Ce n'est pas la première fois que les deux marins se livrent un duel d'une telle intensité sur l'eau. En 2010, déjà, François Gabart et Armel Le Cléac'h s'étaient disputé la victoire sur la Solitaire du Figaro. Le skipper de la baie de Morlaix l'avait emporté de justesse au terme d'une course haletante, avec 1 h 28 d'avance sur son rival (quand même sacré champion de France de course au large en solitaire). Cette fois-ci, sur une autre course, mais qui aura ressemblé à une Solitaire géante, c'est le benjamin qui tire donc son épingle du jeu.

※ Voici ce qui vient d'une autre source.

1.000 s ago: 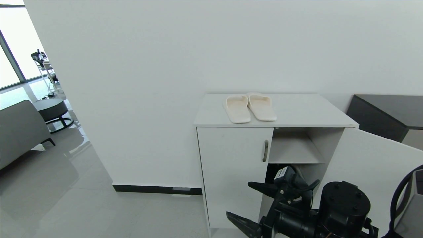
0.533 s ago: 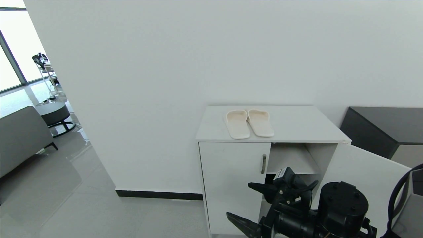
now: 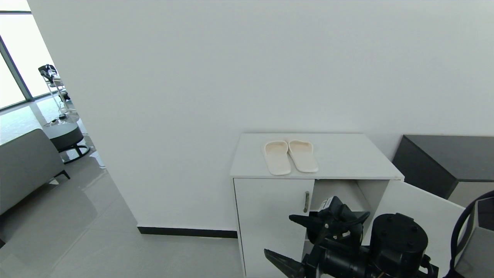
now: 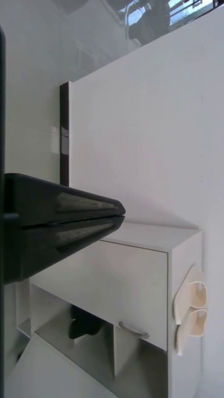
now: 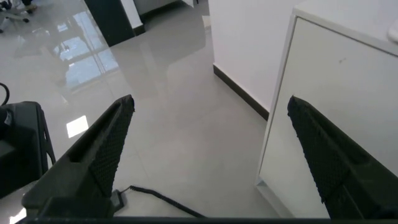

Cette lutte fratricide aux avant-postes de la plus rude des compétitions n'est pas le fruit du hasard. Les deux ingénieurs de formation, résidents du Pôle Finistère Course au Large, à Port-la-Forêt, se sont en effet élancés sur des bateaux quasi similaires, qui ont bénéficié de la marque de fabrique «Desjoyeaux». Macif a été construit d'après les plans de l'architecte Guillaume Verdier, et sur les conseils et le suivi technique de Michel Desjoyeaux. Quant à Banque populaire, il n'est autre que le sistership de Macif et est surtout l'ancien Foncia construit pour Michel Desjoyeaux à l'issue de son dernier Vendée Globe. Les deux voiliers étant quasiment identiques, c'est le marin qui a fait la différence, même si Gabart a pu bénéficier d'une «trinquette magique» que ne possédait pas Le Cléac'h dans sa garde-robe.